DATASET EXTRACT Start Marker

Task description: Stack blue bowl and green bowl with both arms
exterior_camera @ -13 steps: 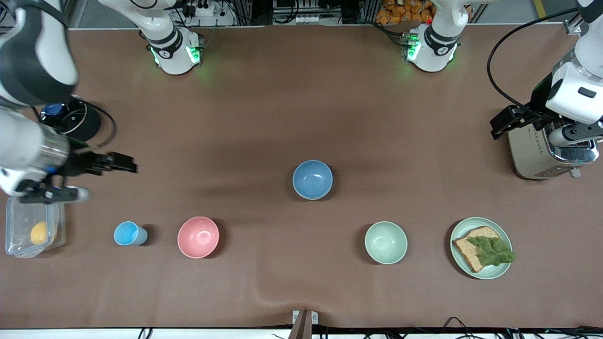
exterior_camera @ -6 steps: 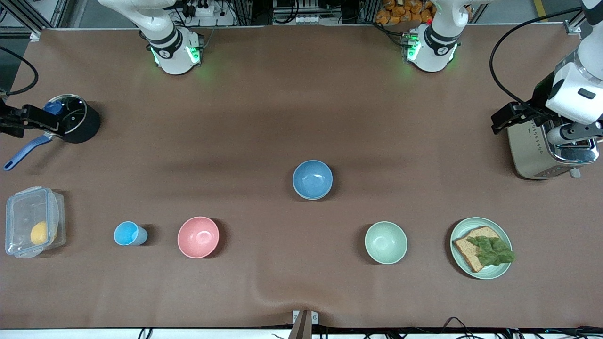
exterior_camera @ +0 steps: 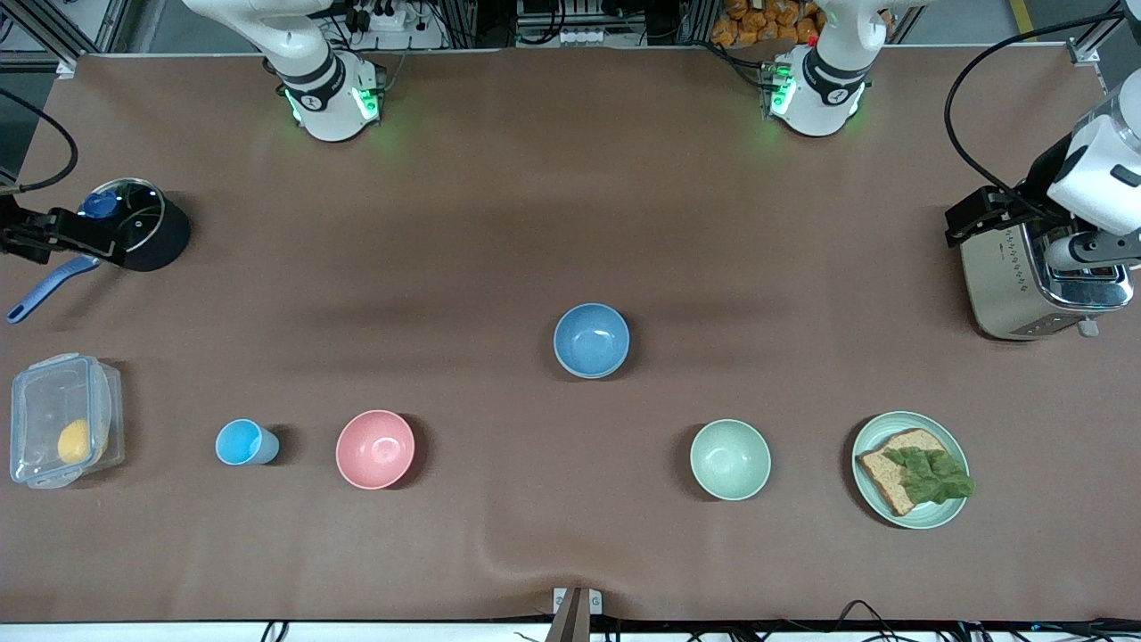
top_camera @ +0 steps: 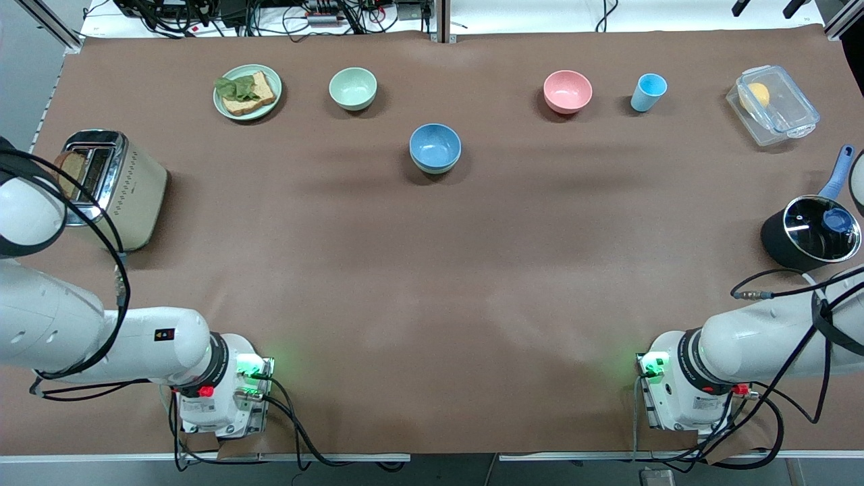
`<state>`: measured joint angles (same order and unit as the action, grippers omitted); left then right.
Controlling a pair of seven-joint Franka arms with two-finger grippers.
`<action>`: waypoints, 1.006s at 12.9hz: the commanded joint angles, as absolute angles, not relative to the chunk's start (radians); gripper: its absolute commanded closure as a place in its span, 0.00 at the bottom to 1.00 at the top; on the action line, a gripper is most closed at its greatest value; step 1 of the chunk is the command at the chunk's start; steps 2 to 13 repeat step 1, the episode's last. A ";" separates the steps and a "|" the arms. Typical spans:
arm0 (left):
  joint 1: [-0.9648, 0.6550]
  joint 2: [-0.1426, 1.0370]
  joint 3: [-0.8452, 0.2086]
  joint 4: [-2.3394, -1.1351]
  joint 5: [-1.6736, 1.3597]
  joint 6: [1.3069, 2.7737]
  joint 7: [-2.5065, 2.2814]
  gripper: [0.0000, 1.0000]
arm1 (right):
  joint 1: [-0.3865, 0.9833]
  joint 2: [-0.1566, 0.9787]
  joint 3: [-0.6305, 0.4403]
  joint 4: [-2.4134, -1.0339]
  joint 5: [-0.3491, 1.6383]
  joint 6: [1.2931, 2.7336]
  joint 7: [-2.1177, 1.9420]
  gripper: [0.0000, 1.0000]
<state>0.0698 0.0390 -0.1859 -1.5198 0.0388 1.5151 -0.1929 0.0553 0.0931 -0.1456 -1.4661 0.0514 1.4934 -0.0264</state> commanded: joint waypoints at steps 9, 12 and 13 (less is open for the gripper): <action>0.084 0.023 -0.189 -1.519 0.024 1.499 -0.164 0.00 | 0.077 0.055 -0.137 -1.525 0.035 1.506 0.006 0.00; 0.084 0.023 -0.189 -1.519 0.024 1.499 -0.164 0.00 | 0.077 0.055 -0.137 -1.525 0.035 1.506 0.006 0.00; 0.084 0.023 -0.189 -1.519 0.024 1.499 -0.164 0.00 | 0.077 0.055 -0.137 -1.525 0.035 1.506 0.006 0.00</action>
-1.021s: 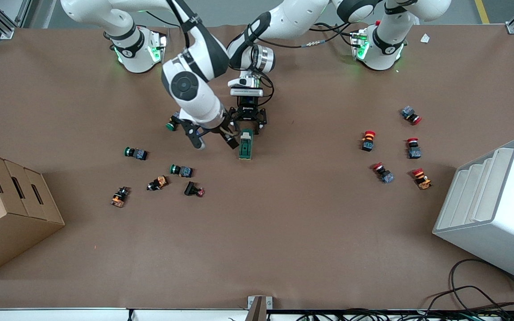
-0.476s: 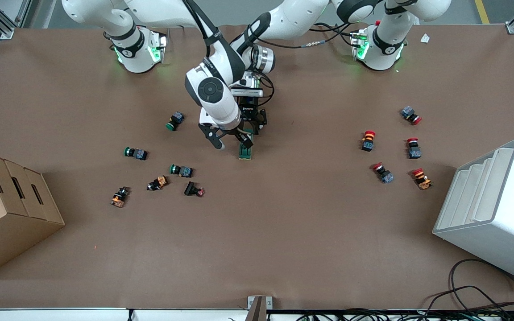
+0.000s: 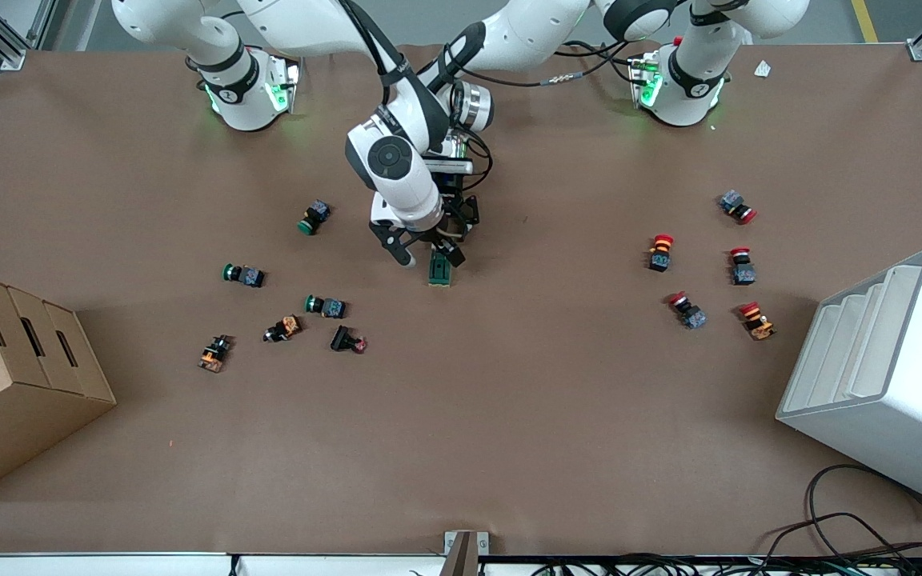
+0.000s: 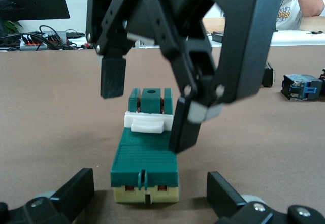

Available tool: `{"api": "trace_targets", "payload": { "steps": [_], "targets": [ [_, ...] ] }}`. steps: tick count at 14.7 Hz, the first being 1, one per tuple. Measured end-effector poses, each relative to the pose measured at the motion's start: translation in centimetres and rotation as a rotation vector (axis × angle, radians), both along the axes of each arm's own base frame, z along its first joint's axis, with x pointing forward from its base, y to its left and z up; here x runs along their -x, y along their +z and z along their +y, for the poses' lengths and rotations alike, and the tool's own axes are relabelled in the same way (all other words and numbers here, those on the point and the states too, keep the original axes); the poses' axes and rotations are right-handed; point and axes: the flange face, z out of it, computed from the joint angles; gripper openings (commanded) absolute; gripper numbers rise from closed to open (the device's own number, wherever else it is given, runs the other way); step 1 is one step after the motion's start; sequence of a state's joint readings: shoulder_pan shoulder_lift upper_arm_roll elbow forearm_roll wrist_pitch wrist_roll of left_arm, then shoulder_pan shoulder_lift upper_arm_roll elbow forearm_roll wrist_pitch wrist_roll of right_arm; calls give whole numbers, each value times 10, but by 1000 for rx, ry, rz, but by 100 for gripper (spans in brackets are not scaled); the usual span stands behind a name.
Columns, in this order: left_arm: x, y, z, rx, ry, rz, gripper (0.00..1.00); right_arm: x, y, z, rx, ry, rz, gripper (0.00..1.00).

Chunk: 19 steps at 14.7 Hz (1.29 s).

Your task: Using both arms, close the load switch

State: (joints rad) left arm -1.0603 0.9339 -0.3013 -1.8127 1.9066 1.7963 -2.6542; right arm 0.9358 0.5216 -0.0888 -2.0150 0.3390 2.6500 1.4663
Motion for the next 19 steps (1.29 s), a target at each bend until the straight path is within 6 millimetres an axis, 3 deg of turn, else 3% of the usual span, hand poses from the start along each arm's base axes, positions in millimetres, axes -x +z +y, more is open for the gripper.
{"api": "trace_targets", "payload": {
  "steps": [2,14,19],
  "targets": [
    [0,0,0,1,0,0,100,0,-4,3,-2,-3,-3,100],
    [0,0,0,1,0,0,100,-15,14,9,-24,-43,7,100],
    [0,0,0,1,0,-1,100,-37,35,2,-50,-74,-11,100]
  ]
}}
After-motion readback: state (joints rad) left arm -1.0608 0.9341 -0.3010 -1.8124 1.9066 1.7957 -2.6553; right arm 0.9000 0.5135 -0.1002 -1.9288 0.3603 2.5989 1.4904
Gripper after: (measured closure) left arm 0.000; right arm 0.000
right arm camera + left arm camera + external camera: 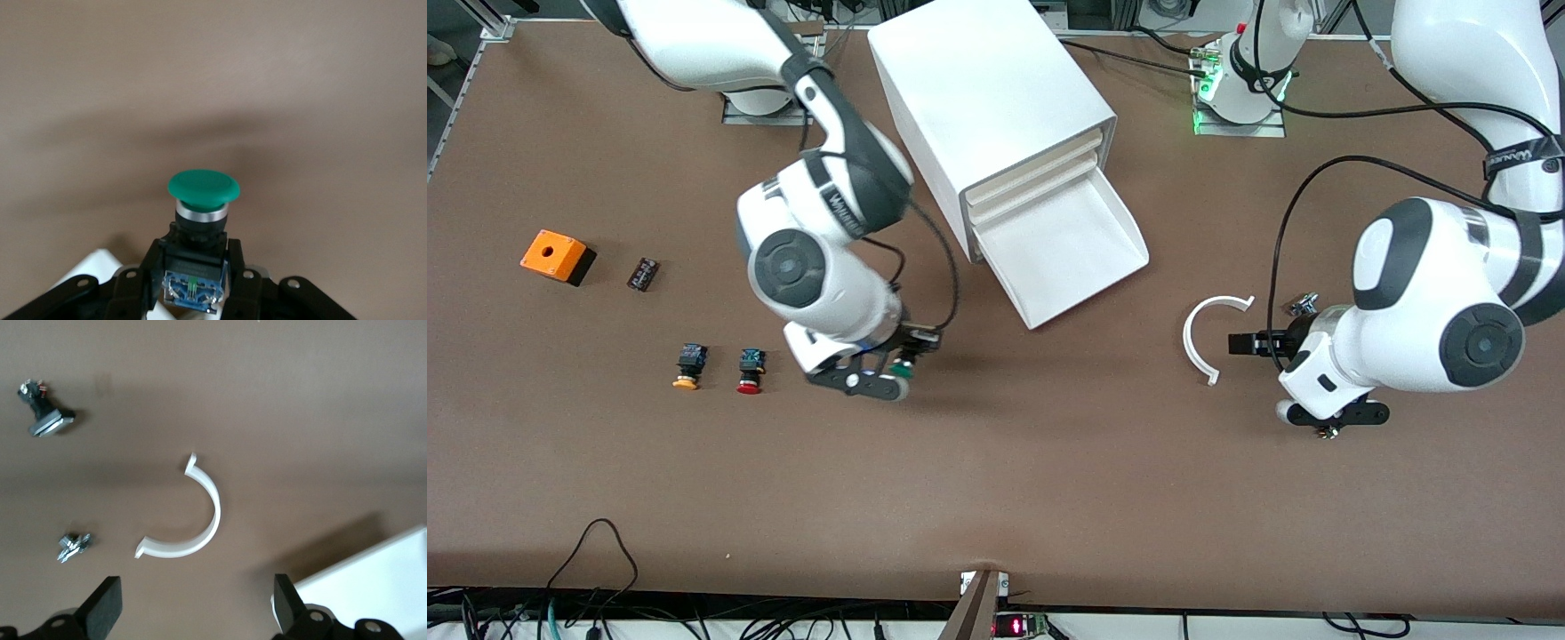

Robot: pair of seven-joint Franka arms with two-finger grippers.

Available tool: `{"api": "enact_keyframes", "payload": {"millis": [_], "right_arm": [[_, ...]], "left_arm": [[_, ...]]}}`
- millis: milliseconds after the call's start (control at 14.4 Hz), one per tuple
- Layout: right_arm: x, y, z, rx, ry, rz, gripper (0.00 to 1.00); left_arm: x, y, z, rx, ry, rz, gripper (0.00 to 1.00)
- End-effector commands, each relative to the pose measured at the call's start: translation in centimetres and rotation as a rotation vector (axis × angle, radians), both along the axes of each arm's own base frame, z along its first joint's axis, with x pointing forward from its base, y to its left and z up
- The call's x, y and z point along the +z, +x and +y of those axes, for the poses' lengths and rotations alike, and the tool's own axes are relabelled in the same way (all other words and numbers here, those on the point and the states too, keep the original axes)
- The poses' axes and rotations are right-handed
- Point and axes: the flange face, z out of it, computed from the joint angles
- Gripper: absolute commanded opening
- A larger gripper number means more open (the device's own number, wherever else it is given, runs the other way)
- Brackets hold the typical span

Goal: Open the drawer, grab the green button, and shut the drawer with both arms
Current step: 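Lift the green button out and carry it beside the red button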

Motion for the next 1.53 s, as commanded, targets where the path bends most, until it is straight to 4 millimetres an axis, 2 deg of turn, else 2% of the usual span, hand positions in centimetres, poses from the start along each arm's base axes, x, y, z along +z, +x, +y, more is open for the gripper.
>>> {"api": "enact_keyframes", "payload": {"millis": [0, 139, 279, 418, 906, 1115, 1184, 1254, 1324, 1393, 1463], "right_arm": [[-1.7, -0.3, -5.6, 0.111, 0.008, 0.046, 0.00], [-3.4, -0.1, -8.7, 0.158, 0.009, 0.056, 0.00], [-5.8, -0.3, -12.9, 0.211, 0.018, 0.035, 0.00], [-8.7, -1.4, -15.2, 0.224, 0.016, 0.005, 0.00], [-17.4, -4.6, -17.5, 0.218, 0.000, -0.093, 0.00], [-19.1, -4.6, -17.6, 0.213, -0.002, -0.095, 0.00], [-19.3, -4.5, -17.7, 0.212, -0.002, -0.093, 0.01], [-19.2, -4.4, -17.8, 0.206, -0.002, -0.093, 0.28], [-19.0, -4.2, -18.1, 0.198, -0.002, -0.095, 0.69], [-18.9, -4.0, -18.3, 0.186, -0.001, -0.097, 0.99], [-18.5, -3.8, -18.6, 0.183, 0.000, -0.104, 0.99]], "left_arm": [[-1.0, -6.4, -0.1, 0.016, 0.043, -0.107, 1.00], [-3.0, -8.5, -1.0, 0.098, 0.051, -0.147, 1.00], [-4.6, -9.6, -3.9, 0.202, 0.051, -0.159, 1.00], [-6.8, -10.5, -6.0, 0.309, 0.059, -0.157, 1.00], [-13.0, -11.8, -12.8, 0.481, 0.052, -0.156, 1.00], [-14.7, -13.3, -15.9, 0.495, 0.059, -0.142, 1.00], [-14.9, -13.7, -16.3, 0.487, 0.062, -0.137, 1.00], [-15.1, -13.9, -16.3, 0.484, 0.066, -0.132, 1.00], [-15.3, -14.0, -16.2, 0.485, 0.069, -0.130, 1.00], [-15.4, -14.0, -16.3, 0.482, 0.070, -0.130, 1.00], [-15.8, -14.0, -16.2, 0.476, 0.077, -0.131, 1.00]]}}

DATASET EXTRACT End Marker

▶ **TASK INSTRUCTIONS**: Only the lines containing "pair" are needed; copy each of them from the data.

▶ **WRITTEN ANSWER**:
Controlling a pair of seven-joint Franka arms with two-finger grippers.
Robot: pair of seven-joint Franka arms with two-finger grippers.

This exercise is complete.